Work through the listing below and give again exactly the lines from the one with "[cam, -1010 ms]" to the one with "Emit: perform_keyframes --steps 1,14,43", both ends included. All other lines and all pictures stay out.

## Records for the task:
▬▬▬▬▬▬▬▬▬▬

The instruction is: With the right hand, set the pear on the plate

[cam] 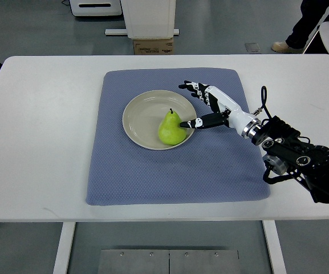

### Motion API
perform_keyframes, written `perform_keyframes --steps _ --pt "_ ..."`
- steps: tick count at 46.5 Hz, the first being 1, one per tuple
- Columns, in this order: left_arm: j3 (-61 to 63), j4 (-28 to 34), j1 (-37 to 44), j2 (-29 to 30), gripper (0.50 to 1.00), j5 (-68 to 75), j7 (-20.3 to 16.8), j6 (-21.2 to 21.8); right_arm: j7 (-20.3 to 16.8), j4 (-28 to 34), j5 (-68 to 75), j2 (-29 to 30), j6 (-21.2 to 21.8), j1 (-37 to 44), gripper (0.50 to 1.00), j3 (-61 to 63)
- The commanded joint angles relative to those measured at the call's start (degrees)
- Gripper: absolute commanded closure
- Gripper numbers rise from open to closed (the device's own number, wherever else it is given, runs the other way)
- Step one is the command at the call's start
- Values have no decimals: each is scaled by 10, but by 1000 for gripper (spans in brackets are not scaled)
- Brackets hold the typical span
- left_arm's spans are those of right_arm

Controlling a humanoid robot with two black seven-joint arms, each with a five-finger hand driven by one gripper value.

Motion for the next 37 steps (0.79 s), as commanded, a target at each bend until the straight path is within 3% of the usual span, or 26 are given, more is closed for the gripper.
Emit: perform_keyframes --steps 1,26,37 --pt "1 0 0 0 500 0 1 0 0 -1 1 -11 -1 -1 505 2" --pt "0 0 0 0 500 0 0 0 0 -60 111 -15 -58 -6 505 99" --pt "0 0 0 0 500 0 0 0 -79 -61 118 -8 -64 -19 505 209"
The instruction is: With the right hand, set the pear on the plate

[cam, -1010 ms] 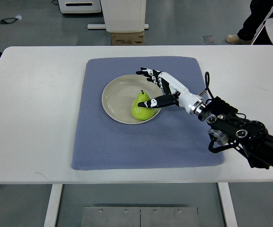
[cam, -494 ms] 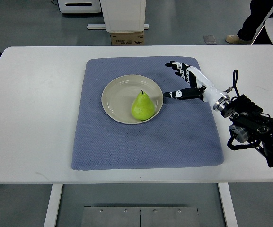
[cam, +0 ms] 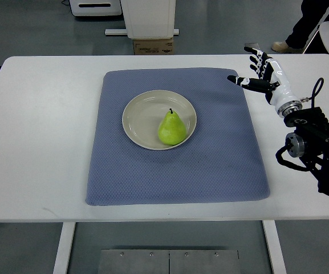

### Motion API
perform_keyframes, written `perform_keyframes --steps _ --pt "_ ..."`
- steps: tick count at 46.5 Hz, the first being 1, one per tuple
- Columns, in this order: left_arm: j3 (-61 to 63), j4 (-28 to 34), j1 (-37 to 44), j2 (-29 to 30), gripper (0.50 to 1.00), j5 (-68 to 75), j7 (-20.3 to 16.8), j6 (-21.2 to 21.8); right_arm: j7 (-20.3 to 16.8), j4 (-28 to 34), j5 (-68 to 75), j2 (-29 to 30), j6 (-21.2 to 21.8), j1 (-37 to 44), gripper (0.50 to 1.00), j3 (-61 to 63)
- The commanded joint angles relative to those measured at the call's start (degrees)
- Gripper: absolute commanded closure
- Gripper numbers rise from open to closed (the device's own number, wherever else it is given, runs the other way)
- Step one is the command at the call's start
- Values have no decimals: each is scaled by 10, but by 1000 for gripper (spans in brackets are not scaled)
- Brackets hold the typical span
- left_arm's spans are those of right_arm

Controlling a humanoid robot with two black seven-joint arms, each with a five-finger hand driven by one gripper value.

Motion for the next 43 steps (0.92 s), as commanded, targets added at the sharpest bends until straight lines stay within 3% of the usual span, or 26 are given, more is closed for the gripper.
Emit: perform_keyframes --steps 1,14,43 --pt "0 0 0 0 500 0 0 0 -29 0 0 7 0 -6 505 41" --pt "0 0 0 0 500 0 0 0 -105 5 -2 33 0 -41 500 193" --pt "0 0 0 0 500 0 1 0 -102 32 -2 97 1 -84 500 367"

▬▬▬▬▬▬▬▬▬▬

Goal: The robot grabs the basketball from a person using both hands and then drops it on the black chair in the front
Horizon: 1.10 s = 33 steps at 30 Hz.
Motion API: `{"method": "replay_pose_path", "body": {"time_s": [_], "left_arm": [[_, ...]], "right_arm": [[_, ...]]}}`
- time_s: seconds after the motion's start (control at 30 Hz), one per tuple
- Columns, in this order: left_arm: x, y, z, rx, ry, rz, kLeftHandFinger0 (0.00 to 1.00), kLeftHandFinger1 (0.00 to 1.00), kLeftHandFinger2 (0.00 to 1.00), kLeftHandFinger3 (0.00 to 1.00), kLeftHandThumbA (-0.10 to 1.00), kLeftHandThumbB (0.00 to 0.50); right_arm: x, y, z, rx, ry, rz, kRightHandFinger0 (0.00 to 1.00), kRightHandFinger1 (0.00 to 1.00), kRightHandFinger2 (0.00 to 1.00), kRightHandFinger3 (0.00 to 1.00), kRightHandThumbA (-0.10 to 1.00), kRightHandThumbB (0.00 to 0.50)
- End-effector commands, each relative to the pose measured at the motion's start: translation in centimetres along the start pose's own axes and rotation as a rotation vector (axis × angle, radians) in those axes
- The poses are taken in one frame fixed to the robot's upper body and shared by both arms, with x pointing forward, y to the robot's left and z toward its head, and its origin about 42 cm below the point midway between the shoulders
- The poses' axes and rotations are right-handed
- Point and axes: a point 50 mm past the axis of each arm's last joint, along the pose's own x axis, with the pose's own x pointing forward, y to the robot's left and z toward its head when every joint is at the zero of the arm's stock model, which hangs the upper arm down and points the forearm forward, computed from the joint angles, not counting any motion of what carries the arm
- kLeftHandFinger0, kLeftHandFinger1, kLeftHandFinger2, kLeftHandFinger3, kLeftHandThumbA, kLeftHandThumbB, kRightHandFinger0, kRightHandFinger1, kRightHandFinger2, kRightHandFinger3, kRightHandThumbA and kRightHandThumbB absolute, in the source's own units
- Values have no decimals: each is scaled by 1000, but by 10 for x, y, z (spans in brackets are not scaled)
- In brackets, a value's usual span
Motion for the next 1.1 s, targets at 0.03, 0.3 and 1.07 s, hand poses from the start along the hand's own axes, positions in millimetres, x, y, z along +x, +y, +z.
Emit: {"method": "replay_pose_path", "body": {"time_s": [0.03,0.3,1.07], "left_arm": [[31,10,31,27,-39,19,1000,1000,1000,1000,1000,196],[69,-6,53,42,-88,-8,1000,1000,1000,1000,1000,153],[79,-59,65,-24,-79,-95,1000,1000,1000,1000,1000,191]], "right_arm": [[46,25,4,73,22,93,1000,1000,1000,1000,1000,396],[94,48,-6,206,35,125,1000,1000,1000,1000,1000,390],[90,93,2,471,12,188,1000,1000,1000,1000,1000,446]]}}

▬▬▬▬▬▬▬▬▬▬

## Written answer:
[cam, -1010 ms] 
[cam, -494 ms] 
[cam, +0 ms] 

### Motion API
perform_keyframes, written `perform_keyframes --steps _ --pt "_ ..."`
- steps: tick count at 46.5 Hz, the first being 1, one per tuple
- Columns, in this order: left_arm: j3 (-61 to 63), j4 (-28 to 34), j1 (-37 to 44), j2 (-29 to 30), gripper (0.50 to 1.00), j5 (-68 to 75), j7 (-20.3 to 16.8), j6 (-21.2 to 21.8); right_arm: j7 (-20.3 to 16.8), j4 (-28 to 34), j5 (-68 to 75), j2 (-29 to 30), j6 (-21.2 to 21.8), j1 (-37 to 44), gripper (0.50 to 1.00), j3 (-61 to 63)
- The commanded joint angles relative to those measured at the call's start (degrees)
- Gripper: absolute commanded closure
- Gripper numbers rise from open to closed (the device's own number, wherever else it is given, runs the other way)
- Step one is the command at the call's start
- Values have no decimals: each is scaled by 10, but by 1000 for gripper (spans in brackets are not scaled)
- Brackets hold the typical span
- left_arm's spans are those of right_arm

Controlling a humanoid robot with two black seven-joint arms, each with a five-finger hand driven by one gripper value.

Motion for the next 43 steps (0.92 s), as commanded, targets added at the sharpest bends until straight lines stay within 3% of the usual span, or 26 are given, more is closed for the gripper.
Emit: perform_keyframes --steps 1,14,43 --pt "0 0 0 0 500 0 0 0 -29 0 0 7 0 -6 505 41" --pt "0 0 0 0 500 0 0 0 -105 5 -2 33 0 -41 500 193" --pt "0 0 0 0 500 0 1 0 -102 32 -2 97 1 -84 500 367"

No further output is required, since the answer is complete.